A multinational offensive aimed at wiping out Uganda's Lord's Resistance Army (LRA) rebels seems to have backfired, scattering fighters who've unleashed a wave of brutal massacres on Congolese villages. The Washington Post writes the operation has been so unsuccessful it amounts to little more than "throwing a rock at a hive of bees".
LRA fighters have killed nearly 900 people in reprisal attacks in northeast Congo since Ugandan troops, together with Sudanese and Congolese soldiers, launched a military operation against fugitive rebel leader Joseph Kony in December.
For the Christian Science Monitor, bad planning and poor coordination undermined the mission from the start. The botched plan gave the Ugandan rebels time to flee and issue orders to start killing everyone in sight.
"After the attacks they declared a total war against the population," Justin-Yves Rabbi, who was abducted by the LRA from Central African Republic, told the Monitor.

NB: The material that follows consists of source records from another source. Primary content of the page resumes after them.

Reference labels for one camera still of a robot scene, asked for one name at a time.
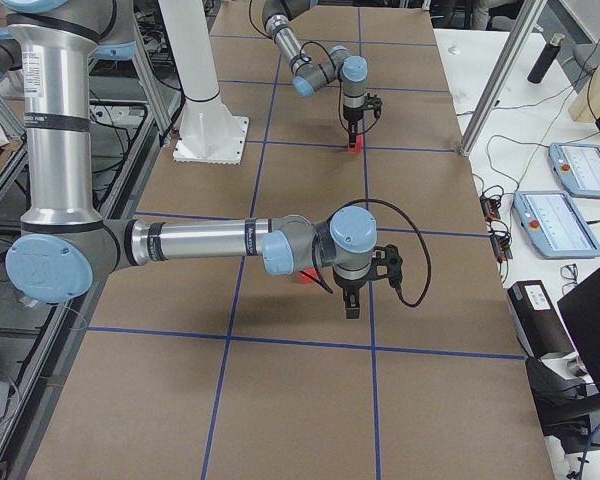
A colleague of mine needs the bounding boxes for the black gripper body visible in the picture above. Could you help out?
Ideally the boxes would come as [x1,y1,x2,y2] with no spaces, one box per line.
[333,244,403,300]
[342,93,383,124]

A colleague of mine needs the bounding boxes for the teach pendant near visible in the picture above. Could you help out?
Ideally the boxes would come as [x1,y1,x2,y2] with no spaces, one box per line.
[513,191,600,259]

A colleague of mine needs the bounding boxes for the teach pendant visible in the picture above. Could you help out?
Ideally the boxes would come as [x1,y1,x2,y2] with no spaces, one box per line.
[513,191,600,259]
[549,143,600,199]

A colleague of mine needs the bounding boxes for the black box with label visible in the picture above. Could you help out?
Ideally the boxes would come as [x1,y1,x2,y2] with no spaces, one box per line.
[506,280,575,359]

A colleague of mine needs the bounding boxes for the eyeglasses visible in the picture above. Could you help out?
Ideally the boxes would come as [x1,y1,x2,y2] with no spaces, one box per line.
[560,263,579,295]

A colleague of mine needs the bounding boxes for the black water bottle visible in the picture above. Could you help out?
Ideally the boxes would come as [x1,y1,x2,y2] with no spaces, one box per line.
[527,33,565,84]

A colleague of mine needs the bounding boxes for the teach pendant far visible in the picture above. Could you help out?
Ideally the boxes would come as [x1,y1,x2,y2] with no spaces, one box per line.
[549,143,600,199]

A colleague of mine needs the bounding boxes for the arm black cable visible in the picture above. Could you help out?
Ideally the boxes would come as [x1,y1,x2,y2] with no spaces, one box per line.
[247,0,376,136]
[309,198,434,308]

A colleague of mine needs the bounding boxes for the white pedestal base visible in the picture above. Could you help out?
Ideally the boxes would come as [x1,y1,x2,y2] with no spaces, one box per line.
[159,0,249,165]

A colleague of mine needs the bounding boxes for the aluminium frame post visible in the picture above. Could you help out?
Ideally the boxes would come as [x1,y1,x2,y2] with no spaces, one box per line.
[458,0,547,157]

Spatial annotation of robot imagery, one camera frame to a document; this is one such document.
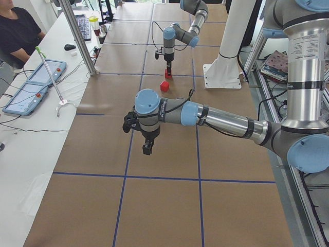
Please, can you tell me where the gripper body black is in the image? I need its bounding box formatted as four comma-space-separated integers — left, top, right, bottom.
164, 53, 173, 62
141, 128, 160, 144

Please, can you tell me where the red block one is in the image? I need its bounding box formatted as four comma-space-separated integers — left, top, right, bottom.
160, 81, 170, 92
164, 68, 172, 79

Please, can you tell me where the brown paper table cover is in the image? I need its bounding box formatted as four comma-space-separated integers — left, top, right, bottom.
24, 3, 293, 246

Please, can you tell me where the metal cup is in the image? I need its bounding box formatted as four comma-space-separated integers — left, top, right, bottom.
100, 25, 107, 33

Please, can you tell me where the black keyboard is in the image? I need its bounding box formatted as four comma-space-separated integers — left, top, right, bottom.
75, 14, 91, 41

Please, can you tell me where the black computer mouse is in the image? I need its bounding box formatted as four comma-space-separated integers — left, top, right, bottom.
64, 44, 76, 51

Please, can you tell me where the teach pendant far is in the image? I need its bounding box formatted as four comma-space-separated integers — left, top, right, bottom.
26, 59, 67, 86

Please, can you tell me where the teach pendant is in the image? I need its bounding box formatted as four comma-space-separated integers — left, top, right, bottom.
3, 82, 48, 116
26, 59, 67, 86

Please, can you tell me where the teach pendant near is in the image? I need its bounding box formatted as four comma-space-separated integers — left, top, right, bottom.
3, 82, 48, 116

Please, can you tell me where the seated person black shirt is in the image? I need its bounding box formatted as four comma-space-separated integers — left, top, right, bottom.
1, 1, 45, 68

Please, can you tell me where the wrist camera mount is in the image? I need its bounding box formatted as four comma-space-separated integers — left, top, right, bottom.
122, 111, 141, 133
155, 47, 165, 60

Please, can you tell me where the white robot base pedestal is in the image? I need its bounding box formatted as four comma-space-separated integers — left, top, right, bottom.
203, 0, 261, 89

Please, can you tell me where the aluminium frame post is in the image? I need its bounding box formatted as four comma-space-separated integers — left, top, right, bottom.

"Whatever the success or otherwise of the joint military operation, the protection of civilians in the region appears to have been only a distant afterthought," the Boston-based magazine writes.

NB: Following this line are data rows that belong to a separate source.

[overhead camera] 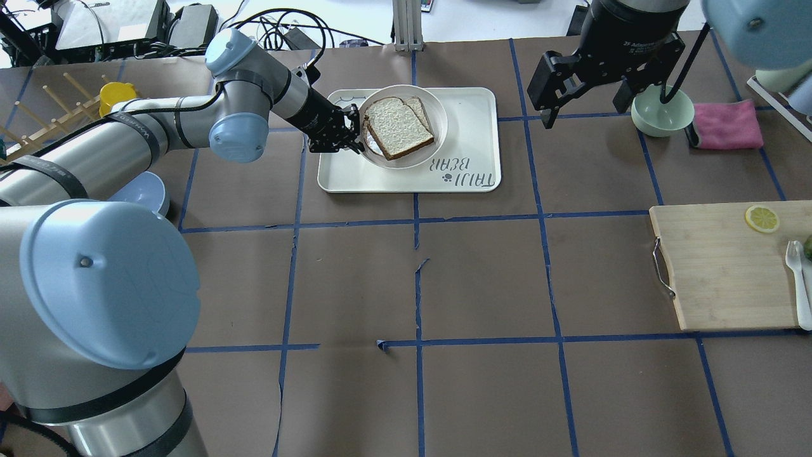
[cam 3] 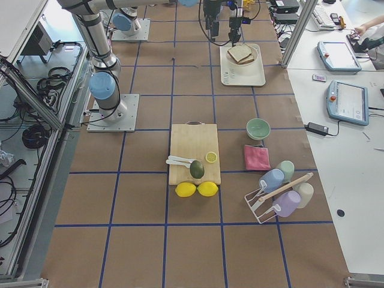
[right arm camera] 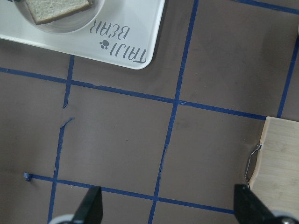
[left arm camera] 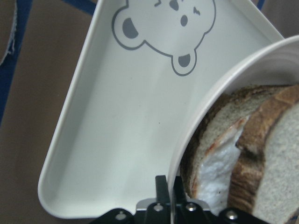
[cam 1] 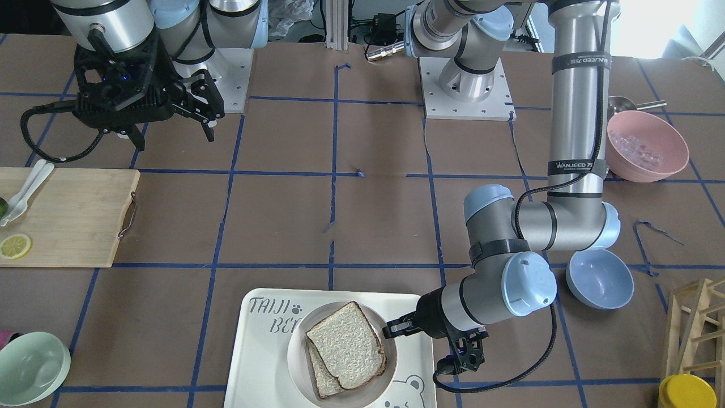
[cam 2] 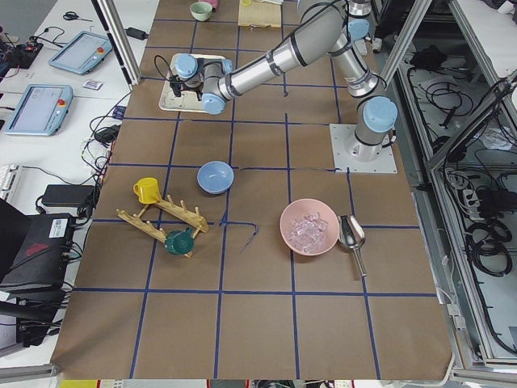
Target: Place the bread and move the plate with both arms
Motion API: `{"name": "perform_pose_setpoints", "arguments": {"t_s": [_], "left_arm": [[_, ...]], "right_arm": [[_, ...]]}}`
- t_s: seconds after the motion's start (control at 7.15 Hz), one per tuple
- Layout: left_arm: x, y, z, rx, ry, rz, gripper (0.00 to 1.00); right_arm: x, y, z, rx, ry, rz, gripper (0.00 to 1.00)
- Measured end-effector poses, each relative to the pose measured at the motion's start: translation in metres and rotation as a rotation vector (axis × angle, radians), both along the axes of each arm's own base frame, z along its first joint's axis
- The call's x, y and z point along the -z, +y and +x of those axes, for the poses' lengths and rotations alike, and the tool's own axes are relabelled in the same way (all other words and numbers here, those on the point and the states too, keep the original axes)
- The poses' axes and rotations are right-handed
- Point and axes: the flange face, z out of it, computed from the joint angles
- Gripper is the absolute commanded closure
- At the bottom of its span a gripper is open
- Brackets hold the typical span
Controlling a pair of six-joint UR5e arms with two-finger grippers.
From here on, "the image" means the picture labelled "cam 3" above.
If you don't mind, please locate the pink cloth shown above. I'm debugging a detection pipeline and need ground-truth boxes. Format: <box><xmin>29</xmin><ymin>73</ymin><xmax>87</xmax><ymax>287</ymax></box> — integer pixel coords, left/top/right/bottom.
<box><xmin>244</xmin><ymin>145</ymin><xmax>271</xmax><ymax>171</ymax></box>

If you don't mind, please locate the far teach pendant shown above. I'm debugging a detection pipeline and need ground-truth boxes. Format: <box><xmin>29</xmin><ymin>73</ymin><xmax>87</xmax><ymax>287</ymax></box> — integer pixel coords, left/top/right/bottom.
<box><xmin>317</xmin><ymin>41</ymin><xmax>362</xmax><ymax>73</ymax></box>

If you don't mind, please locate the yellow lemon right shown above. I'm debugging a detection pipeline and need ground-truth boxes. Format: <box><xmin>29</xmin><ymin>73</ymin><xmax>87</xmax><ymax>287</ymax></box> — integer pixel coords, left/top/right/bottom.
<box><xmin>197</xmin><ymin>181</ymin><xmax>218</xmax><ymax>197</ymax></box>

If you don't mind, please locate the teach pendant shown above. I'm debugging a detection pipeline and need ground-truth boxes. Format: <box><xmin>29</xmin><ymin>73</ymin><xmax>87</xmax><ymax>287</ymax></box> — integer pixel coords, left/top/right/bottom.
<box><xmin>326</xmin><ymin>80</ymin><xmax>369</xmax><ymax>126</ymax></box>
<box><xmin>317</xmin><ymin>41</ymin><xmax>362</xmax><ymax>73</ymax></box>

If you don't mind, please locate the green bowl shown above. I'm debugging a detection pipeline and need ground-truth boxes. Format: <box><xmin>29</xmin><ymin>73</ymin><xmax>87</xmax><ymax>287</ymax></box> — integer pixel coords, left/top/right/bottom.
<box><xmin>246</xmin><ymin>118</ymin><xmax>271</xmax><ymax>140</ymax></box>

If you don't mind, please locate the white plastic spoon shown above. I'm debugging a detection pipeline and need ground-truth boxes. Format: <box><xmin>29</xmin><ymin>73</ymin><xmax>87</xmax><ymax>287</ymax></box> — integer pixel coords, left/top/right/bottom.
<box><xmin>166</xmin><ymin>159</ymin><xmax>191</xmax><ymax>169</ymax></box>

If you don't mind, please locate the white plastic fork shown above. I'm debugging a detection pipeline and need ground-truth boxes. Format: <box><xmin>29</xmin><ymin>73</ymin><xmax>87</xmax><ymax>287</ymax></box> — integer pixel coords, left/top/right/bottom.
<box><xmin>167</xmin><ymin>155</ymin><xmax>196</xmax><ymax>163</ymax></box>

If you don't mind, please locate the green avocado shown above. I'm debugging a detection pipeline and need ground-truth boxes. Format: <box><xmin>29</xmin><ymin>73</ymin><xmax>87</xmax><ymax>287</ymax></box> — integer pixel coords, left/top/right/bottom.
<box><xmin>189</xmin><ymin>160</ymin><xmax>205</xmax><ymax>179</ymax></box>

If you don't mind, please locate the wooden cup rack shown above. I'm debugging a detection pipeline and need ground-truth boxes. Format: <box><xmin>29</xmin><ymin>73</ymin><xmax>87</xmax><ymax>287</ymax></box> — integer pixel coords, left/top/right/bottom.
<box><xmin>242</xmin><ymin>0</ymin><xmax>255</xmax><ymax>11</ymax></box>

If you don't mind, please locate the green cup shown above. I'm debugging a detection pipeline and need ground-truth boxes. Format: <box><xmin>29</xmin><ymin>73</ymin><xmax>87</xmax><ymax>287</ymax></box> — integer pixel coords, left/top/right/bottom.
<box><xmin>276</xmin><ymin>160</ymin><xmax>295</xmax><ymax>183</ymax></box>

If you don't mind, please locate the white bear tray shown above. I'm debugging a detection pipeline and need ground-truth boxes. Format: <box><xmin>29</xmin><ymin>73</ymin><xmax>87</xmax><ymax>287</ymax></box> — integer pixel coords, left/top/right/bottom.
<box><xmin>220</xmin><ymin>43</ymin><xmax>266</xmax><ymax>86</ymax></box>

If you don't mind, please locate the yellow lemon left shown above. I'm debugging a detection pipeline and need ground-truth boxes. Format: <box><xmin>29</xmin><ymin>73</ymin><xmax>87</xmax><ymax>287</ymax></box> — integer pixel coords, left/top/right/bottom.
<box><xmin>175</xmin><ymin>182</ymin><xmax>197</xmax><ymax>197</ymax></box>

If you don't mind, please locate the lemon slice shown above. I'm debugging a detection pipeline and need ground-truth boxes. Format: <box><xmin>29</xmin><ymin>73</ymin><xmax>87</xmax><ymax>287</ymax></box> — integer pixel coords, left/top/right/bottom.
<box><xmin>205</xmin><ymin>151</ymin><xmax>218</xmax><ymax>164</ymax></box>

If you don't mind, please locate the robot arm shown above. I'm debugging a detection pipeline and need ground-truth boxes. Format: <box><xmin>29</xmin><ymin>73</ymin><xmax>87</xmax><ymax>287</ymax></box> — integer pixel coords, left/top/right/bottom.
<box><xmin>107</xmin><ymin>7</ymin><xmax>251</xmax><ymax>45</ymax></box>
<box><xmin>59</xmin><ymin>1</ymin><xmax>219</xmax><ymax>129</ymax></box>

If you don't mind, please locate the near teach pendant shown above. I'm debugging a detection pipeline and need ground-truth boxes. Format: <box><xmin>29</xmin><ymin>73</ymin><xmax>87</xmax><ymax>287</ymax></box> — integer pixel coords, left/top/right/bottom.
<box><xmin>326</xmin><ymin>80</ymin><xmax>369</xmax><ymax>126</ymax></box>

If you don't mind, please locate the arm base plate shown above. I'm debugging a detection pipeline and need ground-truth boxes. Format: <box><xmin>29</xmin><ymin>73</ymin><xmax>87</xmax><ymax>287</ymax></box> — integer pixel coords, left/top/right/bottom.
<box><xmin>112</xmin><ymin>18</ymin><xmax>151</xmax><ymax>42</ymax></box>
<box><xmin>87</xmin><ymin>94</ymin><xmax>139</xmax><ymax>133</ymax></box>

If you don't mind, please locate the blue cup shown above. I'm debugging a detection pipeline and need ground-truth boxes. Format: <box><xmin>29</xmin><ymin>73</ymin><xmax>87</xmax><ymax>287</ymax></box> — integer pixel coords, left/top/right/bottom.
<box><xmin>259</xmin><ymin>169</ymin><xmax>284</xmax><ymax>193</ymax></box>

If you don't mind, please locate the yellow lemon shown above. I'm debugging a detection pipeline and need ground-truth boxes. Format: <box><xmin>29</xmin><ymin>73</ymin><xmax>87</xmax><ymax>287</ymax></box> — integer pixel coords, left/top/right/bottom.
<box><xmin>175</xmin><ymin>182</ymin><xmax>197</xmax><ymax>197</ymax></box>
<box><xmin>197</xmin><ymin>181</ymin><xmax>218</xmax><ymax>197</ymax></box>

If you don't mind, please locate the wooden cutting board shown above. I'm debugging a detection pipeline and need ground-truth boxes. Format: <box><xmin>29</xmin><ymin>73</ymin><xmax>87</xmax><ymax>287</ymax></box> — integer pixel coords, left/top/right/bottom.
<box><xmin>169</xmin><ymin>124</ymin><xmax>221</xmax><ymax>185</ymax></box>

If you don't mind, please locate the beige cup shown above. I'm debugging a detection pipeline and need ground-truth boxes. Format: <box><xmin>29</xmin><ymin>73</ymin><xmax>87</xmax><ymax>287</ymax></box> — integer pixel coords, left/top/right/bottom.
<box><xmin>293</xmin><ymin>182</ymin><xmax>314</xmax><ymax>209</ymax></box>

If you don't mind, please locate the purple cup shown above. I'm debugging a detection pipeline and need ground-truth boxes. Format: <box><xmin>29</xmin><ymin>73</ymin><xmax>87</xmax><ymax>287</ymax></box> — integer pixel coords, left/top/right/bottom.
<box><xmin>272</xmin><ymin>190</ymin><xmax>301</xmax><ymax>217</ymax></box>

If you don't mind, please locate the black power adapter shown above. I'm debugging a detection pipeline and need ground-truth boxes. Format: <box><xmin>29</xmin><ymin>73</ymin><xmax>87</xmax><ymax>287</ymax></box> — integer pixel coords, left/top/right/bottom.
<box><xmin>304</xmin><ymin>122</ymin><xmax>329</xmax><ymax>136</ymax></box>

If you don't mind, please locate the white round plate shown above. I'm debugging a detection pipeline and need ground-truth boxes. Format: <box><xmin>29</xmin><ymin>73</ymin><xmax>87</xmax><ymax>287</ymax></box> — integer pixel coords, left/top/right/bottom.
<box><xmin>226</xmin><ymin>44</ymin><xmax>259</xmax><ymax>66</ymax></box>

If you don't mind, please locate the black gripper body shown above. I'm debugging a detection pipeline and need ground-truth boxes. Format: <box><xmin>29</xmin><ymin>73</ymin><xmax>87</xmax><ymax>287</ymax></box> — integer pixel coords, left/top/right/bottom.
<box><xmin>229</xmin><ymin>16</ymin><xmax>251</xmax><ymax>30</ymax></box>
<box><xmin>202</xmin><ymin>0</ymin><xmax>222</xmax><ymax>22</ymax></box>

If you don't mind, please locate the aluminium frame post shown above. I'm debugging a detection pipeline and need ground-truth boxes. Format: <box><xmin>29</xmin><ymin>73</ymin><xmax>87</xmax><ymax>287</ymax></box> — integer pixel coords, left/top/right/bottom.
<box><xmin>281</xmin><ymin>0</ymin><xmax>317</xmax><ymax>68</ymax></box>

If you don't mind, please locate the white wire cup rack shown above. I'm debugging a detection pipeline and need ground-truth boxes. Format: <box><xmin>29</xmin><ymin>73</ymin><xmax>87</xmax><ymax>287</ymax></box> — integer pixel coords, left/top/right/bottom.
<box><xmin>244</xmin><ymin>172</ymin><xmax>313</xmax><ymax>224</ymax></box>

For two decades, northern Uganda was the centre of an LRA insurgency, in which tens of thousands were killed, kidnapped or mutilated and 2 million people uprooted from their homes.
Talks between Kony and Kampala broke down in April after the LRA chief failed to sign a final peace deal. Kony's rebels have since been operating from camps in the Garamba National Park, in northeast Congo.
The New York Times reveals that the offensive against the LRA was backed by the U.S. government.
"It is the first time the United States has helped plan such a specific military offensive with Uganda," the paper writes, saying the Pentagon's new Africa Command (Africom) contributed intelligence, advice and $1 million in fuel.
No American forces have been involved in ground fighting, but human rights advocates and villagers complain Ugandan and Congolese troops have done almost nothing to protect civilians, despite the LRA's history of bloody attacks on local populations, according to the New York Times.
Medical charity Medecins Sans Frontieres (MSF) has also accused U.N. peacekeepers in Congo of failing to protect civilians by not reacting to the Ugandan rebels' rampage.
Foreign Policy magazine, meanwhile, warns that even with U.S. help, the LRA won't be easy to stamp out, putting the Pentagon's reputation at risk.
"Given the number of civilian massacres that have occurred since the start of the operation - massacres that happened because no one adequately secured the villages in the area - this could potentially be embarrassing for U.S. Africa Command (Africom) and the Pentagon," the magazine warns.
AFRICOM DEBACLE?
There are doubtful voices in the blogosphere too.
"One of the first publicly-acknowledged Africom operations has turned into a general debacle, resulting in the death of nearly a thousand civilians and sending untold numbers of children into sex slavery and military servitude," Dave Donelson says in his Heart of Diamonds blog.
"The Congolese and Ugandan command had made no plans to cut off fleeing elements of the LRA, so the rebels scattered throughout the countryside in a rampage of fresh violence," he adds.
For others, all the talk of the LRA's culpability for the massacres lets the Ugandan government and its American backers off the hook.
"We hear a litany of reports now about how 'bloodthirsty' the LRA is. No one points out that everywhere that Uganda's army, the UPDF/NRA goes, there is a bloodbath; the same bloodcurdling atrocities, and massive displacement of innocent people all of which is always blamed on the other side," says Carolyn Edson in New York's Black Star News.
"The war in the northern part of Uganda was carefully planned by the Museveni government and the U.S. government has played a key role in the background as it has just done in sponsoring this new war in DRC," she writes.
While underlining his horror at the catastrophic humanitarian fallout of the attempt to rout the LRA, U.N. humanitarian chief John Holmes has said the joint force still needs to see the operation through.
"I don't know how long that will take...but I think there is no point in putting a premature end to it," Holmes told Reuters. "We, meanwhile, will try to pick up the pieces as best we can."
For some, the price has already been too high.
"Like Nkunda, Joseph Kony and his LRA must be stopped Â? But not at such an expensive cost Â? not at the cost of so many lives, suffering so much and in such a horrendous way," argues blogger Omar Basawad.